● WHAT TO DO
Copy all lines below that use the word "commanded".

● SUPPLIED INFORMATION

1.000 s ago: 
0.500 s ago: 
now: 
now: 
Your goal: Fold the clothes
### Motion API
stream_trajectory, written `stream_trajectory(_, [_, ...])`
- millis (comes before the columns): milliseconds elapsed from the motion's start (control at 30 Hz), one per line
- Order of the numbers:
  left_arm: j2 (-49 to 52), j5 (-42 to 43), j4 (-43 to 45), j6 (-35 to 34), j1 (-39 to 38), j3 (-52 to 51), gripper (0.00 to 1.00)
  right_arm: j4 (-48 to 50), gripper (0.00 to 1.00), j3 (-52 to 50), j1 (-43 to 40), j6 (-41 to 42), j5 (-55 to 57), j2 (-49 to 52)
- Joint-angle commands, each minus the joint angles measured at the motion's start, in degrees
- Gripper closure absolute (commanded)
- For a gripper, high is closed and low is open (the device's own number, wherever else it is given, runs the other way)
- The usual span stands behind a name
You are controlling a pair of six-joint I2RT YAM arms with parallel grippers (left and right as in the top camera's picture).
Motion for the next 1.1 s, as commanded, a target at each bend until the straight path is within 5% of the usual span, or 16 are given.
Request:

● REPLY
- Gripper closure absolute (commanded)
Motion for the next 1.1 s, as commanded, a target at each bend until the straight path is within 5% of the usual span, or 16 are given.

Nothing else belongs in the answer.